The Canadian Press

Canada’s largest pension fund manager rejected criticism Wednesday that it’s lagging behind the rest of the country because it missed out on the strong stock-market rebound.

The Caisse de dépôt et placement du Québec had 34% of its assets in the market at the end of September, compared with 22% at the end of 2008, a spokesman for the Quebec-based manager said.

Maxime Chagnon declined to divulge the Caisse’s yield up until Sept. 30, but denied a report Wednesday’s by La Presse newspaper that said it is expected to pull in a 5% or 6% return on investment for all of 2009, while other Canadian pension funds are on target for an average of 10% to 12%.

“We have rebuilt our position on the stock markets,” Chagnon said of the pension fund manager’s approach since the arrival of CEO Michael Sabia in mid-March.

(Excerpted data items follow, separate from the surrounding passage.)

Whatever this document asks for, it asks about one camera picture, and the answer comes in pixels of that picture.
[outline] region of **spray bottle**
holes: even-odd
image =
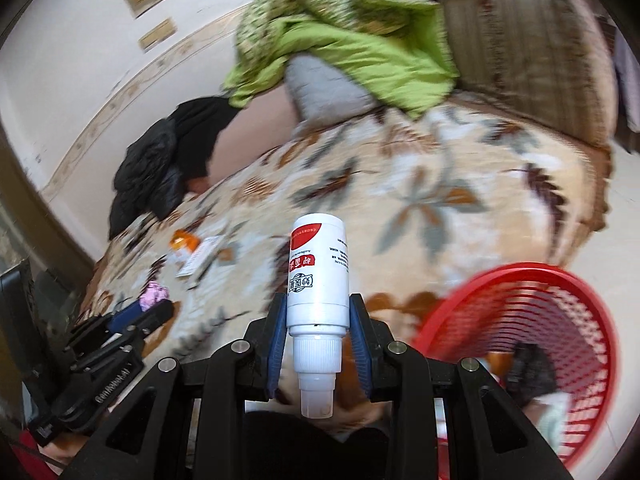
[[[287,328],[293,338],[302,415],[334,412],[335,375],[349,328],[349,260],[344,223],[305,215],[293,224],[289,252]]]

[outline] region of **bottle cap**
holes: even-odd
[[[307,418],[334,414],[335,374],[298,374],[300,411]]]
[[[329,418],[334,414],[334,391],[300,390],[300,411],[306,418]]]
[[[293,336],[293,368],[298,373],[327,374],[340,371],[342,337],[334,334]]]

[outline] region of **pink cloth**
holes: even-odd
[[[146,312],[156,303],[169,299],[169,289],[158,282],[149,282],[145,291],[140,296],[140,308]]]

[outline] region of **wall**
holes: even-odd
[[[33,0],[0,50],[0,118],[28,179],[94,259],[106,248],[111,179],[128,144],[180,102],[216,94],[239,7],[164,0]],[[177,33],[143,53],[171,17]]]

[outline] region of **decorative wallpaper border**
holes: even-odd
[[[78,135],[78,138],[66,152],[53,176],[42,189],[41,194],[44,200],[51,202],[56,197],[92,144],[123,110],[160,77],[180,65],[180,63],[189,59],[203,48],[211,46],[233,34],[238,28],[245,8],[246,6],[242,6],[232,10],[230,13],[214,20],[179,41],[144,67],[116,92]]]

Chagnon said the Caisse transferred $8.5 billion of its fixed-income investments, primarily bonds, into shares between the end of March and the end of September.

In August, the Caisse announced it would revamp its real estate arm and abandon riskier commercial loans after $5.7 billion in losses wiped out other gains during the first half of 2009.

The pension fund manager said $4 billion of the losses were in real estate, including $1.7 billion in other less liquid, riskier, investments.

As of June 30, it also lost $1.3 billion from private equity and $400 million in asset-backed commercial paper.

Chagnon also brushed off La Presse’s argument that Sabia’s tighter risk management style is to blame for the losses.